Friday, January 12, 2007

Secret Massacre

Britains blood-soaked secret massacre


The brutal suppression of the Mau Mau uprising in Kenya during the 1950s is little known by comparison, not least because Britain has sought to cover-up the atrocities by destroying documents.

Despite the efforts to erase possibly the most bloody chapter of colonial history, evidence has been painstakingly pieced together and may be aired in the High Court next month.
Hundreds of thousands were killed in a place the high-living Eton and Oxbridge aristocracy liked to call “White Man’s Country.”

Concentration camps were used to imprison men of the Kikuyu tribe who were seeking to reclaim stolen land, such as the Happy Valley , immortalised in Hollywood movie White Mischief starring Greta Scacchi.

bonfire

Women and children were effectively imprisoned in villages surrounded by armed guards.
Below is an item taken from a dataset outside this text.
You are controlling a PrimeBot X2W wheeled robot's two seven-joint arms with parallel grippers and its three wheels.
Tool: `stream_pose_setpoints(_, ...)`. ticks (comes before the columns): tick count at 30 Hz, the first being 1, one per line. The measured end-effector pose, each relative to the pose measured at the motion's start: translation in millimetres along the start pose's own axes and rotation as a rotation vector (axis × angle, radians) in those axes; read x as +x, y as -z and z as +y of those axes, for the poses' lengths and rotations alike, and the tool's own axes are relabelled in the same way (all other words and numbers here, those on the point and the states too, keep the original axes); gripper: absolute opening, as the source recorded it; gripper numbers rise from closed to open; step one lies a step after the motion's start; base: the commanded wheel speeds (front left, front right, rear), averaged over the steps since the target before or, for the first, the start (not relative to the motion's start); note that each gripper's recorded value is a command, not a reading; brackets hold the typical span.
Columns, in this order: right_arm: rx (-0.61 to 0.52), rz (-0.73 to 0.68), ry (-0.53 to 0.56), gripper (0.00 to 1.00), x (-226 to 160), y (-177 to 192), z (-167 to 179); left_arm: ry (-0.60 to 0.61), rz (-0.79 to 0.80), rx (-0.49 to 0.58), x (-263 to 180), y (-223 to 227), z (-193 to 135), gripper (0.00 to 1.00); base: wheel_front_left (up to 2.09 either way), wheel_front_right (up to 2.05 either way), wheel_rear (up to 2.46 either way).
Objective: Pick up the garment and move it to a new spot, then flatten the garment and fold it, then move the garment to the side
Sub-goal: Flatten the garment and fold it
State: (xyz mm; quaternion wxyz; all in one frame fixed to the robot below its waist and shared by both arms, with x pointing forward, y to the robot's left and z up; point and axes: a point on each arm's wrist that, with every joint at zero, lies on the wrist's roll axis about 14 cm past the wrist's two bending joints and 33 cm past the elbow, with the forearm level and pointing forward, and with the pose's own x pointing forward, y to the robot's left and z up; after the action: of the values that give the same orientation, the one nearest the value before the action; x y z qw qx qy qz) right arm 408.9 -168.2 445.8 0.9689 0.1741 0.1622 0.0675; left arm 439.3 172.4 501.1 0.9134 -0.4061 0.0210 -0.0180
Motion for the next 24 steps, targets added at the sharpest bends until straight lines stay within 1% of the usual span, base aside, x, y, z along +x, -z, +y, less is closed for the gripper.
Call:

Many people who were not killed by the bullet instead perished of hunger or disease.
Bonfires of documentation were lit across the old British East Africa Protectorate on the eve of independence in 1963, and some surviving files are still stamped “secret” fifty years later.

But for people like Mucheke Kioru, now 75 years old, his memories of what happened remain as vivid today as it was then. For him, and many other Kenyans, the pain still burns as fiercely as those bonfires, and the British governments’ refusal to say “sorry” merely rubs salt into wounds that, historically speaking, are still fresh.